THE PROBLEM
Your task is to transcribe, without alteration, the lines from the top of the material below through the line bearing "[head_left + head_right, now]", inclusive.

AVAILABLE DATA
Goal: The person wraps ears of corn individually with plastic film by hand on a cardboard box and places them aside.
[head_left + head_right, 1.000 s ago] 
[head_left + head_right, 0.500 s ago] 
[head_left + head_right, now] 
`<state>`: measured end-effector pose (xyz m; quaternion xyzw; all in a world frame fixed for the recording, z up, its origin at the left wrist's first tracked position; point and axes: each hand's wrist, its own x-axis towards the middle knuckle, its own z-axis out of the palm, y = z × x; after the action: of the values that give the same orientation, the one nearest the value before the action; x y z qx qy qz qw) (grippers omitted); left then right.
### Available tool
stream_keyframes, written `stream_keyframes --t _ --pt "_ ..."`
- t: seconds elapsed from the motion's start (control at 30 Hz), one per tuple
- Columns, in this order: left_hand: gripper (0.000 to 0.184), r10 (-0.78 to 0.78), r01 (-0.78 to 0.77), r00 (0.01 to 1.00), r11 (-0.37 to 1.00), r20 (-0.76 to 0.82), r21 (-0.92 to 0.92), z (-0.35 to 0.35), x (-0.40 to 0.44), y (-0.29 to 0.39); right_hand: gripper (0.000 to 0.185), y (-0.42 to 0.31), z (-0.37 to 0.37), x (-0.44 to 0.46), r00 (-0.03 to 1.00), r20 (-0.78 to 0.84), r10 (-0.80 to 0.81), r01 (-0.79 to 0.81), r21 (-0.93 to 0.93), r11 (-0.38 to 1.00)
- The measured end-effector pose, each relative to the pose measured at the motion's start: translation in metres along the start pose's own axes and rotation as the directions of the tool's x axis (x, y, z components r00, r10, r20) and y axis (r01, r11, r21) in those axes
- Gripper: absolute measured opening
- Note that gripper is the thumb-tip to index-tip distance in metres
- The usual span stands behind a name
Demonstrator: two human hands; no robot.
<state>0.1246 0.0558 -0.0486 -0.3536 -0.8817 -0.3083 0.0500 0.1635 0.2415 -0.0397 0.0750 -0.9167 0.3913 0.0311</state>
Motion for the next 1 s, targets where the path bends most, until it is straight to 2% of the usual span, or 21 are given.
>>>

TASK RESULT
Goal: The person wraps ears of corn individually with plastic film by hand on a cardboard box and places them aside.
[head_left + head_right, 1.000 s ago] 
[head_left + head_right, 0.500 s ago] 
[head_left + head_right, now] 

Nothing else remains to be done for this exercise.